** ACTION ITEM **
Read the listing below and copy out every line that holds "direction".

** DATA FOR PROCESSING **
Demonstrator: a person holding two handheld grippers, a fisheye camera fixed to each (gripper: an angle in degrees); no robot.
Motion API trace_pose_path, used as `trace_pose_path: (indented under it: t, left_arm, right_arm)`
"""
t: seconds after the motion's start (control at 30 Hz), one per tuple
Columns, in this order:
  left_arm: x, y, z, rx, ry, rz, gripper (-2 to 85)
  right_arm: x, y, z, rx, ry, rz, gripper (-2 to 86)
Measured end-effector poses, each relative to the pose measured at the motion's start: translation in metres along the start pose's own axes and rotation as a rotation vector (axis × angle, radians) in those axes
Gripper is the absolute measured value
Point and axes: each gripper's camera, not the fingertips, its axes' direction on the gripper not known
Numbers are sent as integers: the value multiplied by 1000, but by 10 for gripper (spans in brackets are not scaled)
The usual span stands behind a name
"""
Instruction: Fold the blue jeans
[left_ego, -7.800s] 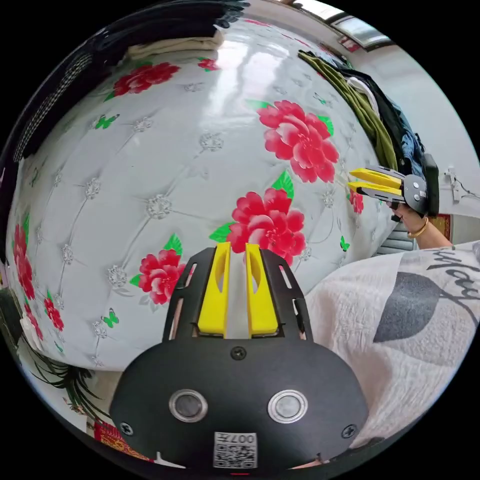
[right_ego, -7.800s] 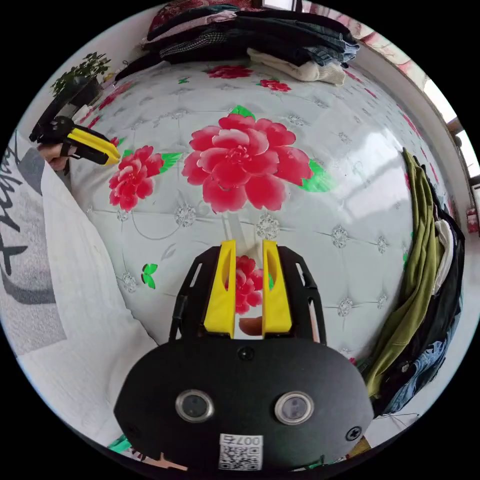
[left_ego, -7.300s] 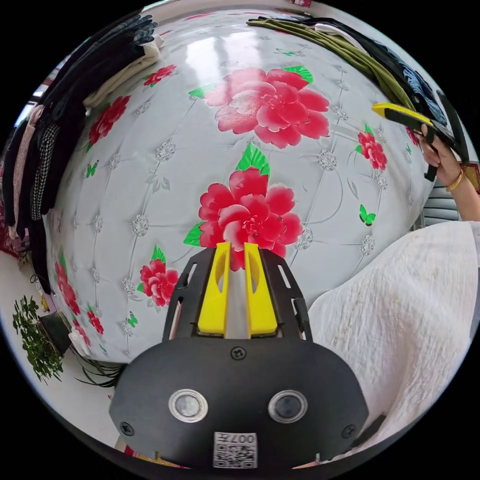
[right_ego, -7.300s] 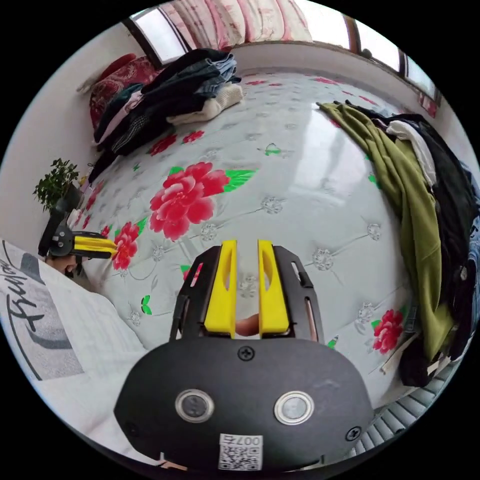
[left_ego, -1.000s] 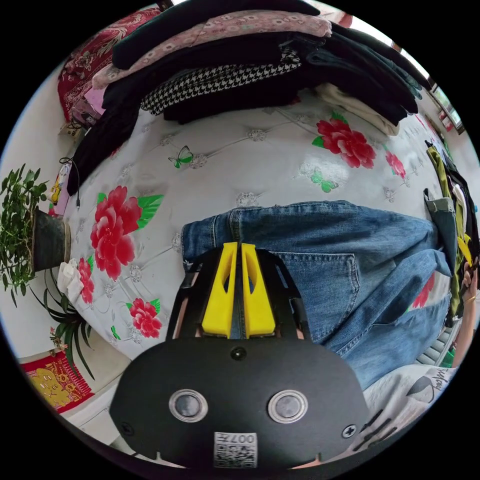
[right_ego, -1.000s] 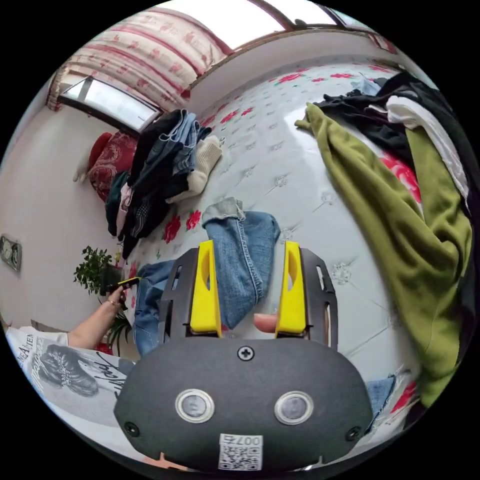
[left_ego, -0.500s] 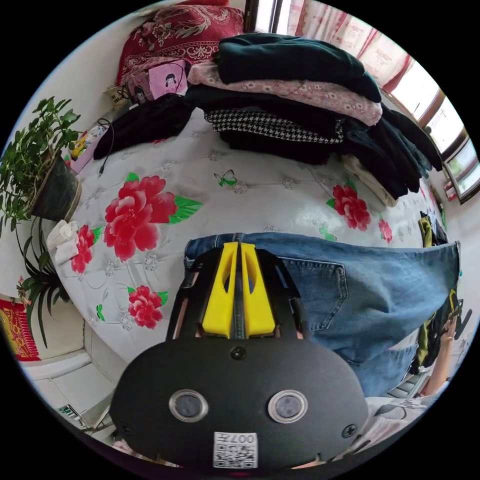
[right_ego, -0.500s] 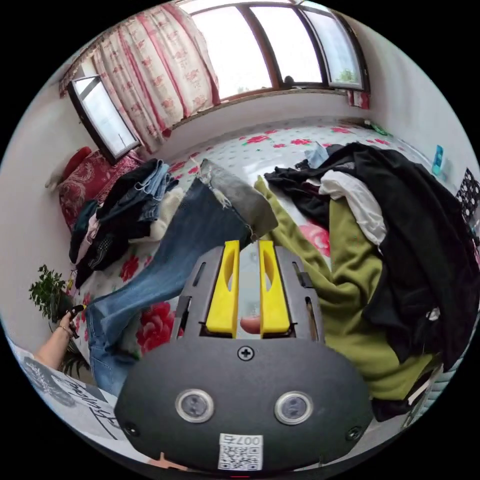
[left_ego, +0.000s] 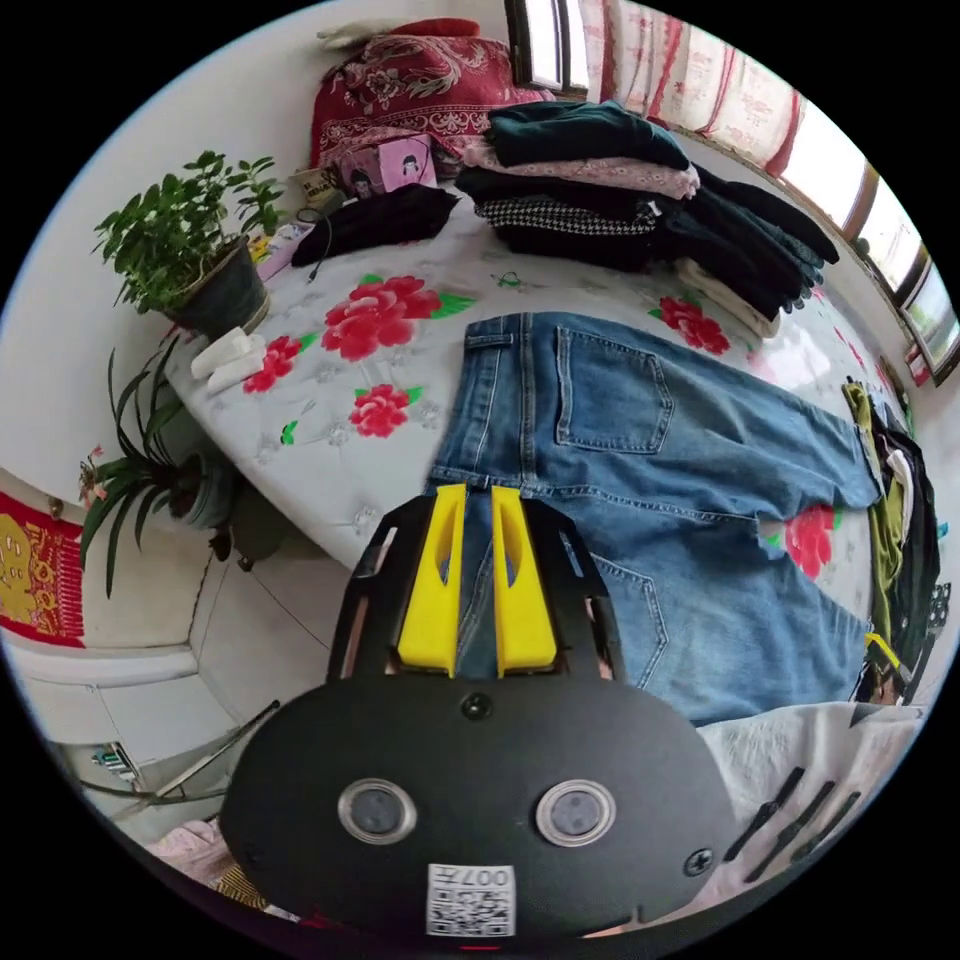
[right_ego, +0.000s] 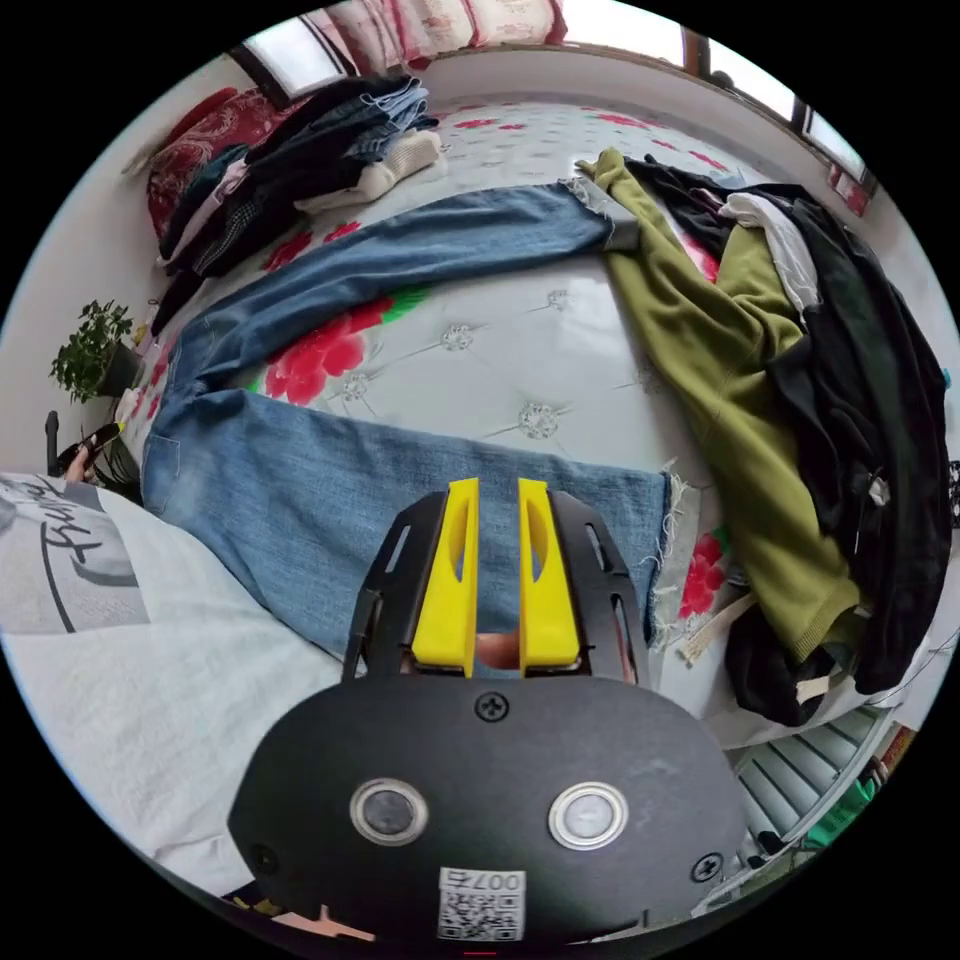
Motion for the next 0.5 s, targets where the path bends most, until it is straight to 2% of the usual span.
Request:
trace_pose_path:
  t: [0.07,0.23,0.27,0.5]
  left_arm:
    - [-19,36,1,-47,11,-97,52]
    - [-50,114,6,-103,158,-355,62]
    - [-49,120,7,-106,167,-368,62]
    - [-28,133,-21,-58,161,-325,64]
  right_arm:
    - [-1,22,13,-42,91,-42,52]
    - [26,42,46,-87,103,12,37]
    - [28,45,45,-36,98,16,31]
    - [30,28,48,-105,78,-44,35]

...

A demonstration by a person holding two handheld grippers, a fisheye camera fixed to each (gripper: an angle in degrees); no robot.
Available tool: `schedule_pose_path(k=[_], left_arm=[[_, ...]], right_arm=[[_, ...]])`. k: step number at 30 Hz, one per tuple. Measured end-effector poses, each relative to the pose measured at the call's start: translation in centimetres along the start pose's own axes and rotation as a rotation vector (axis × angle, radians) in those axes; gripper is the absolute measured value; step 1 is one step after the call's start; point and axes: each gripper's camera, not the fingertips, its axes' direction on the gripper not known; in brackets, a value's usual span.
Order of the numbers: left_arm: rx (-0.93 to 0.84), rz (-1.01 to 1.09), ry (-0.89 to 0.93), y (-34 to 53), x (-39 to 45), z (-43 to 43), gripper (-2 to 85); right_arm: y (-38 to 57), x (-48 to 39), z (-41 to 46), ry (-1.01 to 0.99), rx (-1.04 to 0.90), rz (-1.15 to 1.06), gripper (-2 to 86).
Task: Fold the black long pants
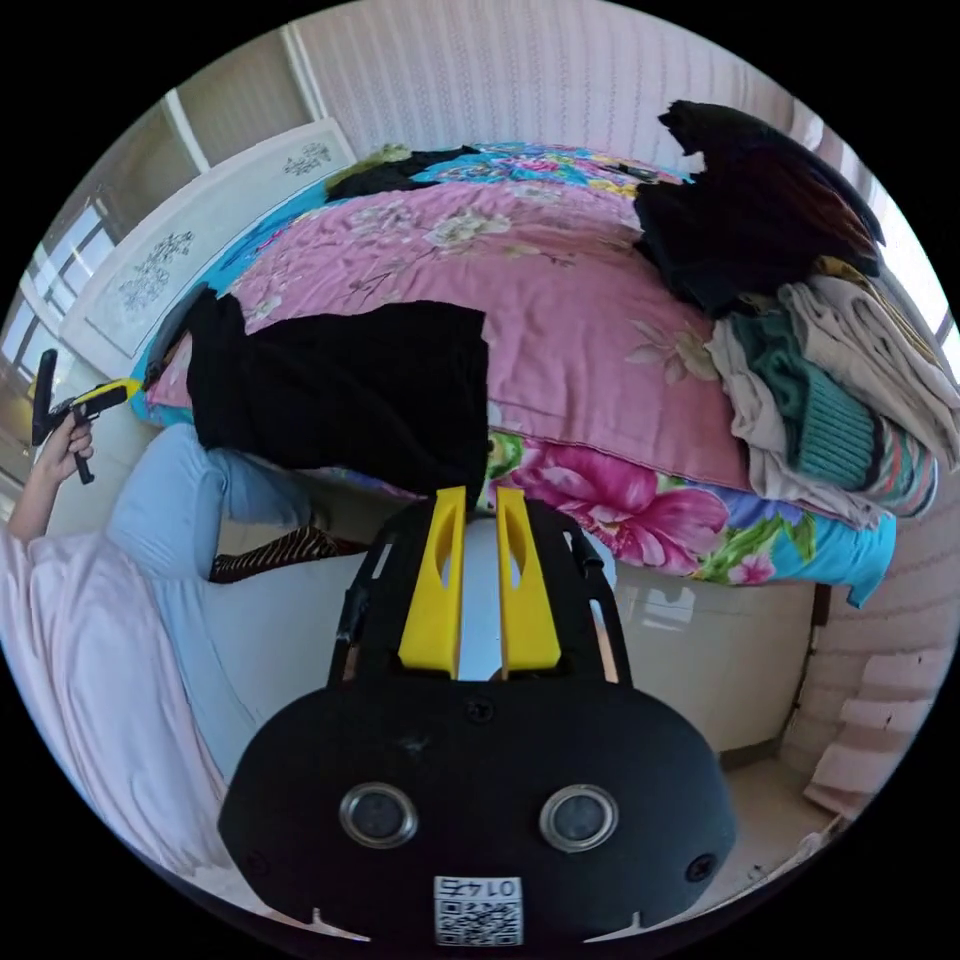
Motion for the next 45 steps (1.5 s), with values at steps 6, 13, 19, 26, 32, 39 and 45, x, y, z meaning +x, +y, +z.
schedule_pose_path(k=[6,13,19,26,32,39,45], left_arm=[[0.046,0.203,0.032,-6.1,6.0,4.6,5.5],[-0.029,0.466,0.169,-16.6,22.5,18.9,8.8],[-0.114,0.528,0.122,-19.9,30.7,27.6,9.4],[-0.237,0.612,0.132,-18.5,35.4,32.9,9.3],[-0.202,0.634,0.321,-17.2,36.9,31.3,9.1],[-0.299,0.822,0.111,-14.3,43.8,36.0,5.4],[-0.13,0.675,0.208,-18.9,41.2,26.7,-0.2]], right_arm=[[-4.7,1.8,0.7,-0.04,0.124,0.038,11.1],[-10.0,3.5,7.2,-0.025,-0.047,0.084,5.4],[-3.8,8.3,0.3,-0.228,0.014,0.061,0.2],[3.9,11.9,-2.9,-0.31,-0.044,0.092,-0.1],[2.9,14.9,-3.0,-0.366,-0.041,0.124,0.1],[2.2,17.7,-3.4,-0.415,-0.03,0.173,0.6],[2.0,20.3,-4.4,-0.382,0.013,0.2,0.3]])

** SOLUTION BELOW **
Point and axes: each gripper's camera, not the fingertips, its axes' direction on the gripper not known
Available tool: `schedule_pose_path(k=[_], left_arm=[[_, ...]], right_arm=[[_, ...]])`. k: step number at 30 Hz, one per tuple. Measured end-effector poses, each relative to the pose measured at the call's start: translation in centimetres along the start pose's own axes and rotation as a rotation vector (axis × angle, radians) in those axes; gripper is the absolute measured value; step 1 is one step after the call's start; point and axes: each gripper's camera, not the fingertips, its axes' direction on the gripper not known; in brackets, a value's usual span.

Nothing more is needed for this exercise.